## What is being asked
Restrict the output to the lines below starting at the one that contains "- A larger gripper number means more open" and ending at the one that contains "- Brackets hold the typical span", and restate them word for word, both ends included.

## Data shown
--- START ---

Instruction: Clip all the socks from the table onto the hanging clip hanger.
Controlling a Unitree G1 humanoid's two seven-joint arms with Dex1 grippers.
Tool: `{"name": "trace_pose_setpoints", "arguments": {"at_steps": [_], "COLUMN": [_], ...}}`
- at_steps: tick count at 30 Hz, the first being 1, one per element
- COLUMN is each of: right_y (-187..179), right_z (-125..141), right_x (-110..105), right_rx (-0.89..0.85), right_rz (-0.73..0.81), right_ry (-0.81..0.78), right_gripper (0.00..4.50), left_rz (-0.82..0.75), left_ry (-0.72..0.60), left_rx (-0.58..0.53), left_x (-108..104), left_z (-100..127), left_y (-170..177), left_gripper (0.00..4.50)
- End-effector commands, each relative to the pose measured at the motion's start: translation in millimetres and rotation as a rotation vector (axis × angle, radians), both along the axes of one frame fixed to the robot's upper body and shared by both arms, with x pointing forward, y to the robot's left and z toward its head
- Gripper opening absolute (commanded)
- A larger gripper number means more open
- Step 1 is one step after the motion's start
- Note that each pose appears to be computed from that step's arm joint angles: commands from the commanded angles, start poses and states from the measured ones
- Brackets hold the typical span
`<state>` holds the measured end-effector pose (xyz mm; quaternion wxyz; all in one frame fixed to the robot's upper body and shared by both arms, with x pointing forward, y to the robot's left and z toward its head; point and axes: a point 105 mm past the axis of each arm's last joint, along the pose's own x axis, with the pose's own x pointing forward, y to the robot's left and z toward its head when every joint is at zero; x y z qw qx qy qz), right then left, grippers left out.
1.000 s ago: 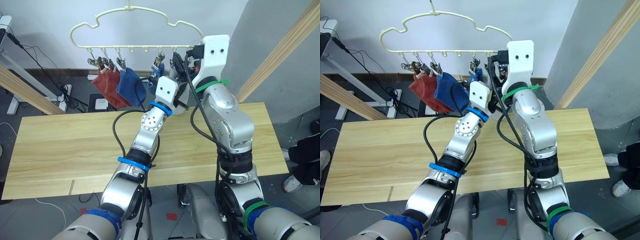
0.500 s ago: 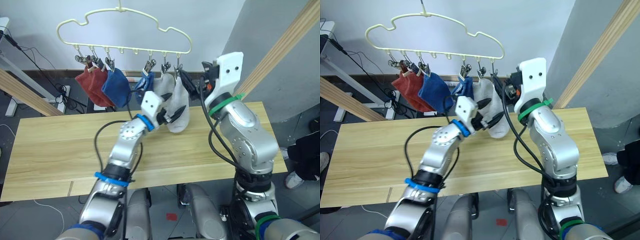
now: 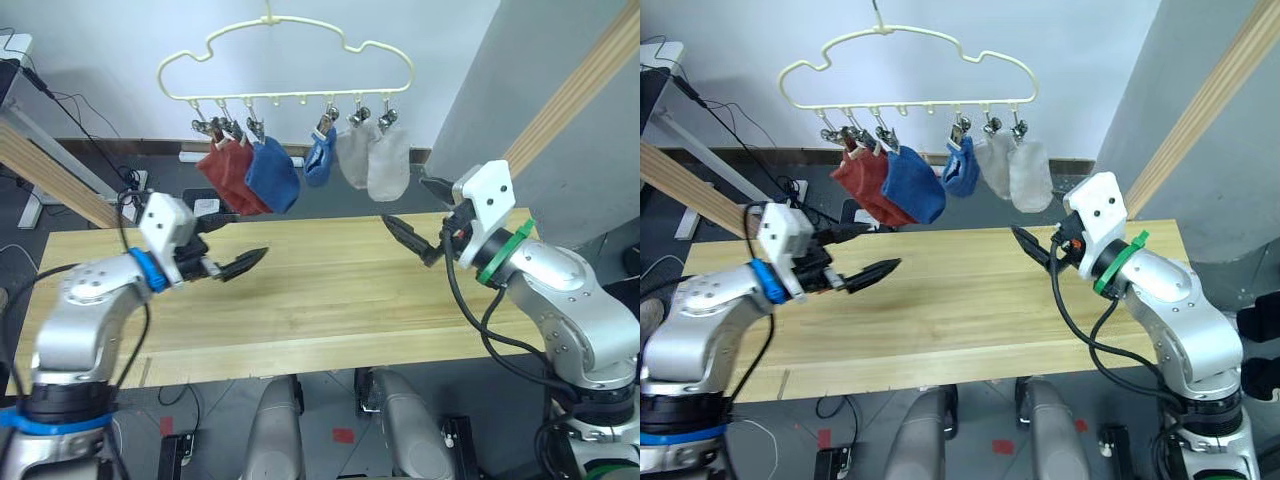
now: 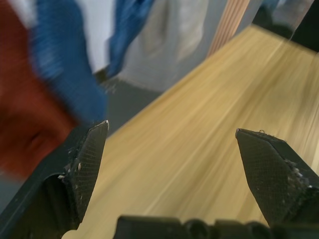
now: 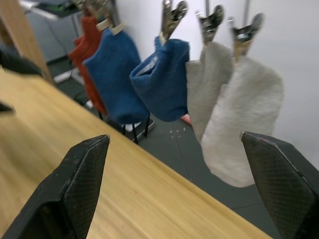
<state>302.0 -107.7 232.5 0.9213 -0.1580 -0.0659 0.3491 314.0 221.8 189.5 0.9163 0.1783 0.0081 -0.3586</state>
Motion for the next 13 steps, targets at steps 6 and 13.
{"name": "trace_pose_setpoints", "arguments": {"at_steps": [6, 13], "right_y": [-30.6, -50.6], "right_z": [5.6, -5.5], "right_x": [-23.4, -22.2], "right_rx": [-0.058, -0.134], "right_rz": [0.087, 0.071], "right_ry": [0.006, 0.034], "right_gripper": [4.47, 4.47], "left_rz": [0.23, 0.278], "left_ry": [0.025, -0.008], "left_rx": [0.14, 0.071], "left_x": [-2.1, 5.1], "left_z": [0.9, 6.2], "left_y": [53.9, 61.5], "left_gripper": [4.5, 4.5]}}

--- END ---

## Written solution
- A larger gripper number means more open
- Step 1 is one step after the motion's start
- Note that each pose appears to be computed from that step's arm joint angles: commands from the commanded angles, start poses and states from the measured ones
- Brackets hold the typical span

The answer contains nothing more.